Any information from knowledgeable sources would be appreciated. (This is a $600 item.)


----------



## Wendy (May 10, 2002)

If you use Paypal, it should be ok. What about offering them a slight discount if they bring cash when they pick it up??


----------



## simi-steading (Sep 27, 2012)

NEVER take payments and ship when using CL.. ALWAYS do in person cash only deals.. DO NOT even take money orders in person.. There are a lot of fake money orders out there... 

I've been selling and buying on CL for years... and have run into a lot of scammers... I just delete their e-mail and move on.. 

I've known too many people that have got burnt on CL...


----------



## susieneddy (Sep 2, 2011)

^^^^^I agree with the above...cash only


----------



## clovis (May 13, 2002)

Cash ONLY when using CL!!!!!


----------



## LoonyK (Dec 12, 2009)

motdaugrnds said:


> Still, since Craigslist leaves the payment transactions to the parties involved, why is Craigslist advertising payment can be made via credit cards and, yet, there is no mention that payment can be made via PayPal?

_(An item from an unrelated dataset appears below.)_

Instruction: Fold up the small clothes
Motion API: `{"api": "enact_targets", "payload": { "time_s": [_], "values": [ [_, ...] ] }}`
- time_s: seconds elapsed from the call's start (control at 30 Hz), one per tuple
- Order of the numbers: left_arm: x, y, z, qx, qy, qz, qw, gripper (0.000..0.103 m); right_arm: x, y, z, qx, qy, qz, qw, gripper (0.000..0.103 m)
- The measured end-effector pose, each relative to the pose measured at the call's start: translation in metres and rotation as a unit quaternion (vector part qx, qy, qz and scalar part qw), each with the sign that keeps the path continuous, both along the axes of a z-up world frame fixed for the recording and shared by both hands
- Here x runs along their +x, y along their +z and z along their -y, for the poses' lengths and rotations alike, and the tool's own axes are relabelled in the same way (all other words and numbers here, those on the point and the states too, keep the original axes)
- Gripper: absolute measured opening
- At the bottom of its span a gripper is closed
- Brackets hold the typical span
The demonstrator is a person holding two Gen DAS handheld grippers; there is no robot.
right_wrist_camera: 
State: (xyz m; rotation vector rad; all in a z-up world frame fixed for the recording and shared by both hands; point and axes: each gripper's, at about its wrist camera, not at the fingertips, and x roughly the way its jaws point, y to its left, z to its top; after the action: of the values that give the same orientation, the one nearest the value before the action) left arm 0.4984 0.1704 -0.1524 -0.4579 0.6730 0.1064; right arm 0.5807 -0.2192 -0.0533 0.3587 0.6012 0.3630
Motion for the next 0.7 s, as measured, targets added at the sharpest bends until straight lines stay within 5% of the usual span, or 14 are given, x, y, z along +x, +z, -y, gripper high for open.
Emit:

Because some sections in some cities a person has to pay to have an ad. I think like job and apartment listing in big cities.


----------



## LoonyK (Dec 12, 2009)

clovis said:


> Cash ONLY when using CL!!!!!


Depends if a person is having the item shipped or picked up. I've used paypal to get my money without problem so far.


----------



## motdaugrnds (Jul 3, 2002)

Well, she just contacted me wanting my PayPal "details". She said she needed these so she could pay thru PayPal. 

I'm only semi-acquainted with PayPal by placing "buy now" buttons on my estate sales; so I have no idea what "details" she is wanting. Also, my advertisement in Craigslist was a "local" listing; so using any type of payment other than cash and face-to-face transactions seems silly to me.

LoonyK, when you use PayPal in such a situation as this, how exactly do you do it?


----------



## floyd242 (Jun 11, 2012)

https://www.paypal.com/us/webapps/mpp/security/seller-protection-learn-more

Make sure you do everything listed in that link. Especially for a $600 item.

I personally wouldn't sell anything listed on craigslist for anything but cash in hand... just too many scammers. Is it a rare or one of a kind type item? Something they can't find locally?


----------



## copperkid3 (Mar 18, 2005)

Where is she in relation to where the item is located?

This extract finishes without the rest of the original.